Crossbred (Hampshire x Yorkshire) pigs were used in the experiments. Pigs from a given weaning group were ranked by BW and allotted randomly to treatments within blocks. Ancestry and sex were balanced across treatments as much as possible. In Exp. 1 to 4, pigs were housed in groups of four or five pigs per pen in an off-site experimental nursery. Room temperature was maintained at approximately 33°C for the first week and then lowered 3°C/wk for the next 3 wk. Pigs in Exp. 5 were housed in groups of five to seven pigs per pen in an on-site nursery. In that nursery, room temperature ranged from approximately 24 to 38°C.

The pens in the off-site unit were elevated decks (1.5 x 1.5 m) with galvanized wire flooring over plastic flush pans.
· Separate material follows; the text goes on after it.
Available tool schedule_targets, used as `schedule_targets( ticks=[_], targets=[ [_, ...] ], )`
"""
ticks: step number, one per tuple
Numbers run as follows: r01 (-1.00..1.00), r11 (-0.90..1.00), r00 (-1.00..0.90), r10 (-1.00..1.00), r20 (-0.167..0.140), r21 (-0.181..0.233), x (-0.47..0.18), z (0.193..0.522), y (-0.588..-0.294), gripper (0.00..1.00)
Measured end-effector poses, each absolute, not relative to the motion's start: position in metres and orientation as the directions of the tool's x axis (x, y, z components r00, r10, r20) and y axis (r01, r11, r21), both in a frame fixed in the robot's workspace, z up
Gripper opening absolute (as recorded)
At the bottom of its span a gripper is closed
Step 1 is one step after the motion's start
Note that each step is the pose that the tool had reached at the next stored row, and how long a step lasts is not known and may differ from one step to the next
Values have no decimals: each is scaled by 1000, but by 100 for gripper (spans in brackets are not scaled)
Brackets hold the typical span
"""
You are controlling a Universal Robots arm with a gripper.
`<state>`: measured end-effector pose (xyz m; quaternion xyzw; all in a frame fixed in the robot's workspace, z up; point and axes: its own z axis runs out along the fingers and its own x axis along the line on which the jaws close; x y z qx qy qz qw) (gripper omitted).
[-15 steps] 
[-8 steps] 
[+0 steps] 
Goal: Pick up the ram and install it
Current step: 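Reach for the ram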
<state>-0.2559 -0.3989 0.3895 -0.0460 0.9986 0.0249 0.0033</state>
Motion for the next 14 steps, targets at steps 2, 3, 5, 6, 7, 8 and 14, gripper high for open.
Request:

The pens in the on-site nursery were elevated decks (1.0 x 2.1 m) with plastic-coated wire flooring over a manure pit. In both nurseries, the pens were equipped with a stainless steel feeder and nipple waterer. Pigs were allowed to consume feed (meal form) and water ad libitum. Pigs were weighed individually, and feed intake was determined weekly.

The experimental diets (Table 1) consisted mainly of corn and dehulled soybean meal (SBM) with 20% dried whey and were formulated to meet or exceed all the requirements for weanling pigs from 5 to 10 kg of BW (NRC, 1998). The SBM and dried whey were included at the same level in all diets within each experiment. Soy protein concentrate (SPC) was included in the basal diets. When SDPP or SDBP were added at 8%, all the SPC and salt were deleted, and adjustments were made in the amounts of corn, corn oil, L-lysine·HCl, and DL-methionine to maintain constant levels of lysine, methionine, Na, and ME across the diets. Similarly, the plasma fractions were added at the expense of SPC, and amounts of corn, corn oil, L-lysine·HCl, and DL-methionine were adjusted to maintain constant levels of nutrients and ME across diets. Adjustments were made in the amounts of dicalcium phosphate and ground calcitic limestone to maintain a constant level of Ca and P across all diets. The diets also contained antimicrobial agents (Aureomix-500, Roche Vitamins, Parsippany, NJ) and copper sulfate (250 mg Cu/kg of diet).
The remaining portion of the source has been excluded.